The technical definition of a pandemic is a disease that has broken out across many parts of the world: it doesn’t have to be an especially serious disease. But, in the case of bird ’flu, the experts were genuinely worried.

David Nabbaro, a World Health Organization official, claimed that the H5N1 virus was “like a combination of global warming and HIV/Aids”, and predicted that as many as 150 million people might die. The US announced an avian flu response plan that foresaw the deaths of up to two million Americans. The actual number of confirmed H5N1 fatalities? Less than 500 worldwide.

You might think that that experience would have chastened the headline writers. But when the swine ’flu outbreak came three years later, it was reported in exactly the same apocalyptic tone.

“Killer swine flu, UK on alert” was the Sunday Times lead on 26 April 2009. Three days later, the Daily Mail’s front page announced: “Hundreds will be ill in weeks and a swine flu pandemic could strike 40 per cent of us”.

Again, these headlines were based on real warnings. The then Chief Medical Officer for England suggested that, in a worst-case scenario, 30 per cent of the UK population could be infected by the A/H1N1 virus, resulting 65,000 fatalities. Even in his best-case scenario (which the newspapers naturally ignored) five per cent of would contract the virus, resulting in 3,100 deaths.

How many confirmed deaths were there in England in the event? One hundred and thirty eight. Each of those deaths, of course, was a tragedy. We just need to be clear about scale: fewer people have died from swine ’flu than succumb annually to seasonal ’flu.

Of course, no one likes to point these things out. When the first reports of swine ’flu came out in 2009, I wrote a Daily Telegraph blog which referred back to the earlier bird ’flu panic, and argued that the menace was exaggerated. I don’t think I have ever had so much abuse from readers – not even in the aftermath of the Brexit referendum. I was, they told me, irresponsible, complacent and ignorant. I would have millions of deaths on my hands. Those responses (which I think fairly reflected public opinion during those fraught early days) are why politicians and journalists err on the side of extreme caution.

How does the coronavirus compare with the two previous scares? Its symptoms, generally, are those of a heavy cold. As a rule, viruses that are transmitted by casual contact can’t be too virulent, for solid evolutionary reasons. If they incapacitate their hosts, they make it hard for those hosts to infect others. The successful strategy for a rhinovirus, an adenovirus or a coronavirus is to therefore let their human carriers stay active, so that they continue to interact with other people. Indeed, those viruses are widespread in the human population: we generally call them “colds”. The really nasty diseases are, by and large, spread in ways that don’t limit their virulence – malaria, for example, is transmitted by insects.

Does that mean that we have nothing to fear?
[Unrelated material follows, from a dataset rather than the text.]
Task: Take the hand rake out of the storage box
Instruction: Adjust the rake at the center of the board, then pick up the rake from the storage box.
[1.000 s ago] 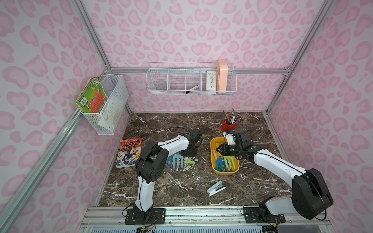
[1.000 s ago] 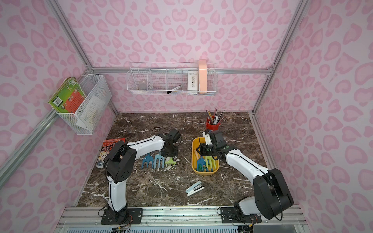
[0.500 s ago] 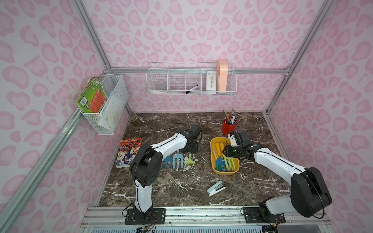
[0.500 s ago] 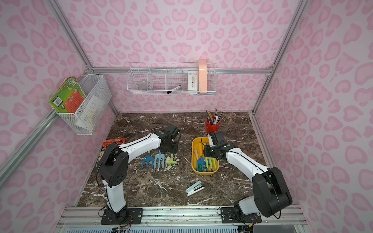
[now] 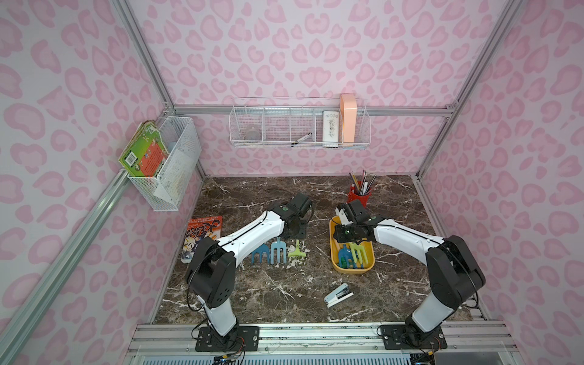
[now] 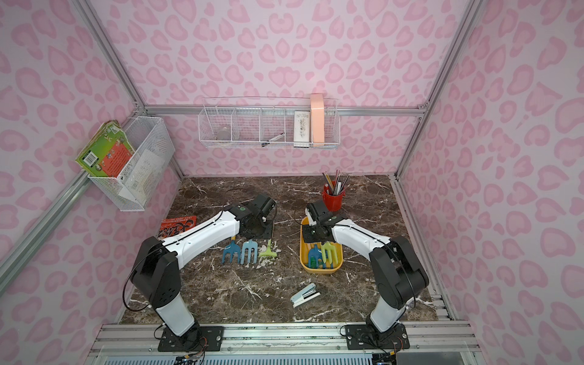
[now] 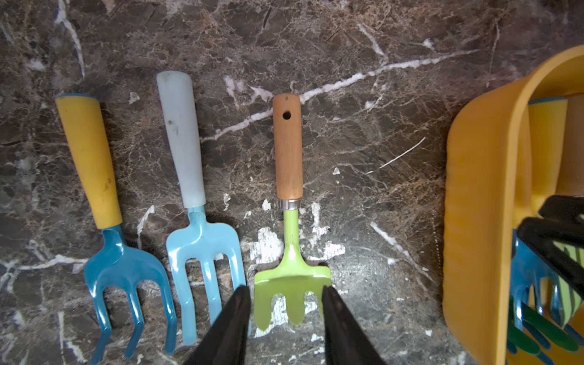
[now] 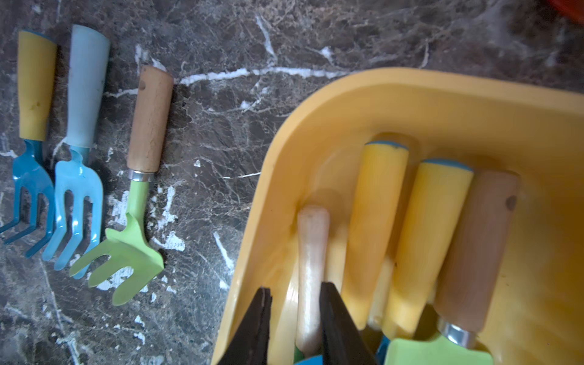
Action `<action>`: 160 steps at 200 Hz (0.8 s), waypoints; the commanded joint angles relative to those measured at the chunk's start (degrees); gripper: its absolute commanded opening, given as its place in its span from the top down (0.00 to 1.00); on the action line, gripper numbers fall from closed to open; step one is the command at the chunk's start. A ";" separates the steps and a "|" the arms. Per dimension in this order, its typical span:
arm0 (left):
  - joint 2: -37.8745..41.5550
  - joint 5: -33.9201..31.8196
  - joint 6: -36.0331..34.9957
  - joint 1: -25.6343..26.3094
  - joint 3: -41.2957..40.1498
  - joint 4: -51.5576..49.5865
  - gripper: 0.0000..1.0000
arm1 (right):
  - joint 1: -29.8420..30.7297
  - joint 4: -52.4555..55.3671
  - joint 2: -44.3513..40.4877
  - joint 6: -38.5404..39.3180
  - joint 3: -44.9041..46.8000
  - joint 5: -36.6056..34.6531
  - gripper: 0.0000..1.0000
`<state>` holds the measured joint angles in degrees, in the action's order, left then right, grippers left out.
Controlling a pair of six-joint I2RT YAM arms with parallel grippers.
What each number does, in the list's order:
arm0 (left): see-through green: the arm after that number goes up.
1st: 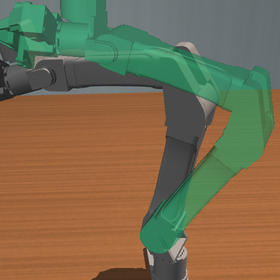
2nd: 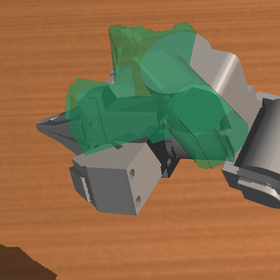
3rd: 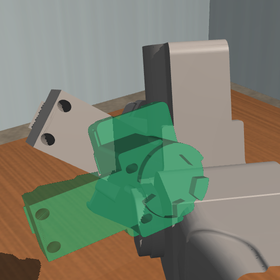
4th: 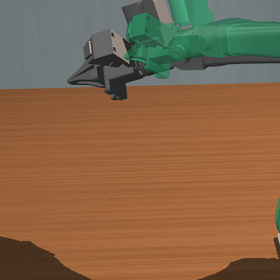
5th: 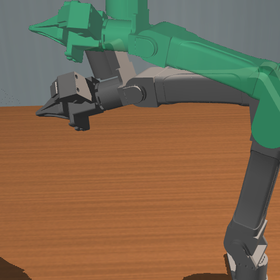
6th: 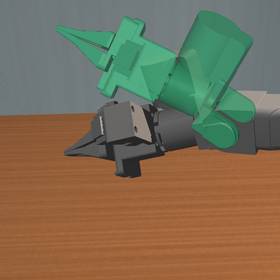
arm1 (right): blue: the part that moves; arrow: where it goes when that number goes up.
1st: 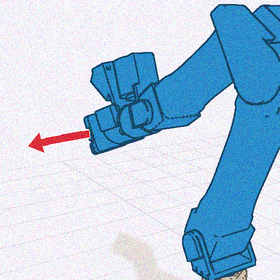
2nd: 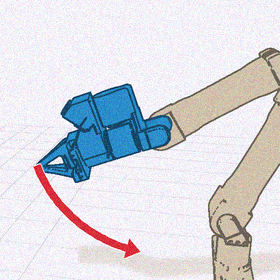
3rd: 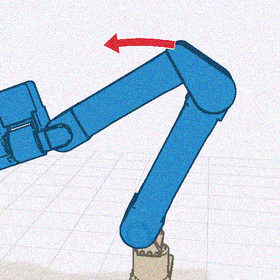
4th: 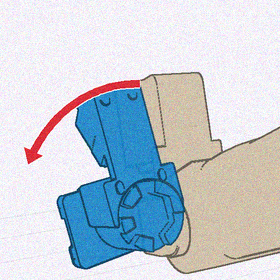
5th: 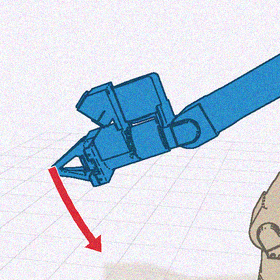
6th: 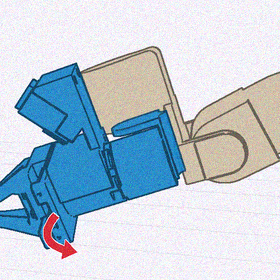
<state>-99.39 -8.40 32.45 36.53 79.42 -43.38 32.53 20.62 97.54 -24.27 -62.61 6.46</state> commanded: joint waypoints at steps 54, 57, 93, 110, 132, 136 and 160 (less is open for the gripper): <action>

No. Any new disease is a potential danger. Occasionally, a pathogen jumps the species barrier with lethal effect: smallpox and measles resulted from this process (“zoonosis”), and both were deadly. Because the Chinese authorities have been opaque in their handling of the coronavirus outbreak, we have less to go on than we would like. Nothing I have written should be taken as a suggestion that we drop our guard or stop taking precautions. But, assuming we do that, there is no reason to panic. Cheer up.